We make good progress out of Volksrust to Groenvlei and begin the climb up to the highest point of our route. A third of the way up we stop to eat the remains of the dinner we bought in Volksrust. Now that it's cooler we have regained the appetites that were MIA earlier. There's evidence of a lightning storm nearby but we can't figure out where it is. We simply see the occasional flash on the horizon in no particular direction. The cloud cover is light and we can see stars. I'm hoping it's far away and not along our route. Our last ride attempt spluttered out 20 kilometres further along this road near Utrecht. Im not keen for a repeat performance.
Back on our bikes we continue our ascent. We both have the route profile page open on our Garmins. The line rises sharply off the page. I keep riding desperately waiting to see the elevation profile flatten out. It does briefly before kicking up even sharper. It's a long grind and we eventually top out at an elevation of 1965m. Niven has been waiting at the top of the climb. We feel bad for stopping to eat and keeping him waiting. It's almost 10pm, he has been on the go since before sunrise and must be tired. Sure we've been up just as long but I'd rather be pedalling than sitting around doing nothing waiting for a couple of cyclists to make an appearance.
We chat to Niven who indicates that he is going to continue tagging along until we get to Richards Bay. That's his level of interest in seeing people do this route. He's as excited as we are to put down a good time. We roll off leaving Niven to pack and stow his lights and camera.

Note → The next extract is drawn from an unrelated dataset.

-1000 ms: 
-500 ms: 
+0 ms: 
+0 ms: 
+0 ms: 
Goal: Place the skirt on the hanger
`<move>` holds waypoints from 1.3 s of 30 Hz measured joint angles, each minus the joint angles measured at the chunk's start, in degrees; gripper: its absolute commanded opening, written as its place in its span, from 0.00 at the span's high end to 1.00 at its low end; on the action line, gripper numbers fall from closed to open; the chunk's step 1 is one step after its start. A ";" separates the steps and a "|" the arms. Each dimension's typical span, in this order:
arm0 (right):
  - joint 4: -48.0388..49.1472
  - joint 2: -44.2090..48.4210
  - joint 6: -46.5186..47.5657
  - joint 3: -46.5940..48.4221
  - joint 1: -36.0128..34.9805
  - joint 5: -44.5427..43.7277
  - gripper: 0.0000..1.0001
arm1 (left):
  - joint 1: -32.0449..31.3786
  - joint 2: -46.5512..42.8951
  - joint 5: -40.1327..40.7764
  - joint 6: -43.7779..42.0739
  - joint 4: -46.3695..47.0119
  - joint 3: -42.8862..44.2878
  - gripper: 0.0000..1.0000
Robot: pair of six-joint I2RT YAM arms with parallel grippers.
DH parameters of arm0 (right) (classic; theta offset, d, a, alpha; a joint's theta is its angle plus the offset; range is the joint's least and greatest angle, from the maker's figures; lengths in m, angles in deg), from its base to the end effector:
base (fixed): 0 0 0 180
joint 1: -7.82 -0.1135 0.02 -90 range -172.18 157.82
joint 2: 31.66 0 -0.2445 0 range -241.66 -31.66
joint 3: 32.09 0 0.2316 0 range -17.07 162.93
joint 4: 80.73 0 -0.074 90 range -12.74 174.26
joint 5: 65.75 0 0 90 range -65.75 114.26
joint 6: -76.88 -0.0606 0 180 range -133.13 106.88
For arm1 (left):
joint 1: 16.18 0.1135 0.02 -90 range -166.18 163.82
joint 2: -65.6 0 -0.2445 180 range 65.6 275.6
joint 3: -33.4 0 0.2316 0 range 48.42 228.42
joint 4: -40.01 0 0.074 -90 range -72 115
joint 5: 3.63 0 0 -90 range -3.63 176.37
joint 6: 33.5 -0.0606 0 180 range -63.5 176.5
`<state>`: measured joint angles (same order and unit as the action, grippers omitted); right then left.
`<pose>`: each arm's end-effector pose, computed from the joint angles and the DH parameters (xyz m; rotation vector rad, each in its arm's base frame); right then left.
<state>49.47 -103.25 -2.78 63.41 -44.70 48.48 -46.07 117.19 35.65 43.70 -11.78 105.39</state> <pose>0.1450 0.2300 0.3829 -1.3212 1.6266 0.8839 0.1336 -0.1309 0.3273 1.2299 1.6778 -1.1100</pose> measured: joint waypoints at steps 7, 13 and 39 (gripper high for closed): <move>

Now that we are at the top of the climb we can see where the lightning is coming from. There's a storm directly ahead and by my reckoning it's near Utrecht. We can see the flashes of lightning but we can't hear the resultant thunder. That's a good thing. Merak and I keep moving with neither of us saying anything about the storm we are riding toward. The wind is blowing across us so I hope it'll move away and leave us alone.
In our last attempt this section was muddy and we crawled along into a headwind while being lashed by torrential rainfall. This time the dry surface and gentle crosswind means we belt along at a good pace losing 400m of elevation in the process. It feels great to be moving along easily. It takes Niven 15 kilometres to catch up. As we approach the turnoff near Utrecht we can see lightning bolts and hear the thunder. The storm is directly over town 10 kilometres away. It's not good. I'm happy we'll soon be turning left away from town. As we approach the junction there's one last massive lightning bolt followed by nothing. Just like that the storm has blown out.
We inch up the next climb. The lights of Utrecht are off to our right. We are now in unchartered territory. We are almost halfway to the coast. The route profile that Carlo provided us with shows we are on a gentle glide slope from here to the coast. But the numbers suggest there is more to it than that. We have climbed less that 2000m and the total climbing for the route is 6000m. Somewhere between here and the coast there be dragons. Lots of dragons.
The first dragon comes up soon enough. The top end of my cassette gets 18 minutes of solid workout to cover a mere 2.5 kilometres. Hmm. One dragon down, how many more? The ride into Vryheid uncovers no more dragons. By contrast it's a nice ride with a good number of rolling hills. Our original plan had us getting to Vryheid around 1am. We have made up some lost time and are in town at 1:30am. We find a garage shop and takeaway that is open. Niven's motorcycle is parked outside.